* What is needed:
Pick out every line in the data below that holds "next".

* Stored dataset items:
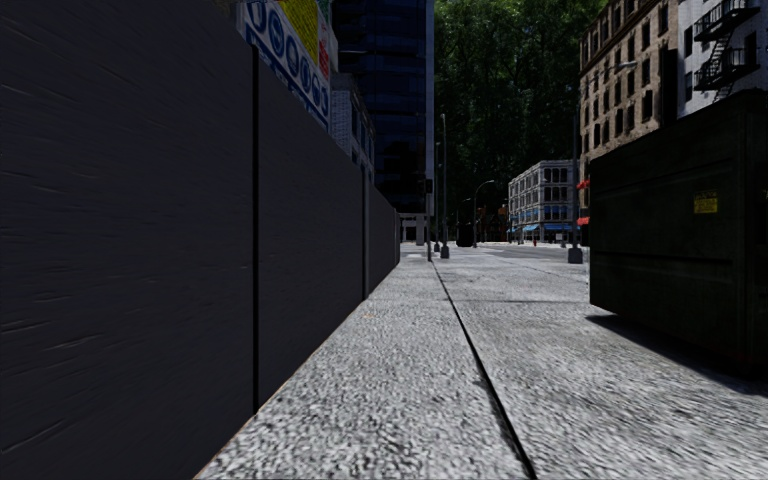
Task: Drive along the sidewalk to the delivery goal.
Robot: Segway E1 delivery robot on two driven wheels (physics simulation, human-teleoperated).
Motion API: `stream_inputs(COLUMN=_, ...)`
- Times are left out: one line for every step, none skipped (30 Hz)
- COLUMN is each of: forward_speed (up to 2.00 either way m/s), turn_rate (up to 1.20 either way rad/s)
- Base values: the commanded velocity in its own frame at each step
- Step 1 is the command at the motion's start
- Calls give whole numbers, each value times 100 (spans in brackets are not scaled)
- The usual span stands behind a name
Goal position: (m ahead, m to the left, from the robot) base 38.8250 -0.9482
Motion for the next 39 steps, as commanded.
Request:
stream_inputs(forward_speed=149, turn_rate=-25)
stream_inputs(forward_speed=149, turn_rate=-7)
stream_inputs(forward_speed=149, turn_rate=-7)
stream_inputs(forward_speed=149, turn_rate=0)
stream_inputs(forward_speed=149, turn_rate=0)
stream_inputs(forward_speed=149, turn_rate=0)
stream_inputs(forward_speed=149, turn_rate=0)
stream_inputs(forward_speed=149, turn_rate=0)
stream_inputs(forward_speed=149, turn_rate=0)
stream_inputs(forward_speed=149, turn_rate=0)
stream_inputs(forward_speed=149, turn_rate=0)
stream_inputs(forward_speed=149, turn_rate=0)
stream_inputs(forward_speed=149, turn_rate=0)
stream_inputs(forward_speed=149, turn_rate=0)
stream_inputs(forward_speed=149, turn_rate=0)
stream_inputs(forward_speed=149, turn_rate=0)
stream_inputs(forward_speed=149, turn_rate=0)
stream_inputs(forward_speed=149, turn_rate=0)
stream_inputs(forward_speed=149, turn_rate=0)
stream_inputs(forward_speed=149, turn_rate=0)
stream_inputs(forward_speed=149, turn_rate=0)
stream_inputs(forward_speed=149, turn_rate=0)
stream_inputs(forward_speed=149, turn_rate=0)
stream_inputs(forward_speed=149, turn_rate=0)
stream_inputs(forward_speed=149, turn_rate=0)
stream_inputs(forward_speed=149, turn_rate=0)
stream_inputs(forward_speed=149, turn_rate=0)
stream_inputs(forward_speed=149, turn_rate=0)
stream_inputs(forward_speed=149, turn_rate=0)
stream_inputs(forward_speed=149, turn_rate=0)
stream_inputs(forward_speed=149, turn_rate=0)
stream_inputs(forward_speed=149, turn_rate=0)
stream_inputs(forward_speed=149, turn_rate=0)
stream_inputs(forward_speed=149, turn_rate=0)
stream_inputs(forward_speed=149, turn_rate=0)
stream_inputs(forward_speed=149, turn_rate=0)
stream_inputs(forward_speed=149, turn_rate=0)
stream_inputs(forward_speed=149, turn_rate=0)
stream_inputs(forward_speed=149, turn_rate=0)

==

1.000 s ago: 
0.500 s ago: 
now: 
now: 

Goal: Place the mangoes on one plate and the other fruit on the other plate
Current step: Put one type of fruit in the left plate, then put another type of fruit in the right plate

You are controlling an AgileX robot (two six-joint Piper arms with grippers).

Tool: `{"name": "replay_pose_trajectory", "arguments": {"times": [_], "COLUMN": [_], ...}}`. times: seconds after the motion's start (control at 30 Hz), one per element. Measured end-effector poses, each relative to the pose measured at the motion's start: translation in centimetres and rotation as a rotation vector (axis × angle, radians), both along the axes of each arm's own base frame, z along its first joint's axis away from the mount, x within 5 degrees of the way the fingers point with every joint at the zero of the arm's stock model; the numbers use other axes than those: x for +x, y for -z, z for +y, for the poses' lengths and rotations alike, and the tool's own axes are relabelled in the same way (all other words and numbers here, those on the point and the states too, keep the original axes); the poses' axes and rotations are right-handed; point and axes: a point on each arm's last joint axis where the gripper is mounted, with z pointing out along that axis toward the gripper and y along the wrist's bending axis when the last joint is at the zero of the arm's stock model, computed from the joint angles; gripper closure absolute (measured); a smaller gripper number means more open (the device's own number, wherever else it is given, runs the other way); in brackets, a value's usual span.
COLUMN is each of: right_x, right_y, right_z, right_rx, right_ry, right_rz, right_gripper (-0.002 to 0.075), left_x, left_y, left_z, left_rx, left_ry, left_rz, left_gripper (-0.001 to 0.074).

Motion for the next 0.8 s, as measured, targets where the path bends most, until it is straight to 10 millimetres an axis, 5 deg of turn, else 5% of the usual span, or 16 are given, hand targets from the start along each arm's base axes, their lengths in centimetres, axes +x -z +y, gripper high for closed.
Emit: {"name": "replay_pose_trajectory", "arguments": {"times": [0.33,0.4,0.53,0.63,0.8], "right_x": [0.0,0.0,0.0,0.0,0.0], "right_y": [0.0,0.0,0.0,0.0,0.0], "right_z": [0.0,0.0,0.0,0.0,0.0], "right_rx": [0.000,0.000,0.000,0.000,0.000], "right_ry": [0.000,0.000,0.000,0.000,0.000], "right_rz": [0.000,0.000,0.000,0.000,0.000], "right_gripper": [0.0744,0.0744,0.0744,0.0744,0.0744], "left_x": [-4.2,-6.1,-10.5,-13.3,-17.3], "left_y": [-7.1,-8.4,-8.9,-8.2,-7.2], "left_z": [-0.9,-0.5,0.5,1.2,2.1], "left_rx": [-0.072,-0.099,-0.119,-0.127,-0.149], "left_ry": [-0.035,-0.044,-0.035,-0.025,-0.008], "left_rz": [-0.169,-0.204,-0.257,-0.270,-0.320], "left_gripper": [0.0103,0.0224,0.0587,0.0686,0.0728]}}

* Finished exercise:
Motion for the next 39 steps, as commanded.
Motion for the next 0.8 s, as measured, targets where the path bends most, until it is straight to 10 millimetres an axis, 5 deg of turn, else 5% of the usual span, or 16 are given, hand targets from the start along each arm's base axes, their lengths in centimetres, axes +x -z +y, gripper high for closed.

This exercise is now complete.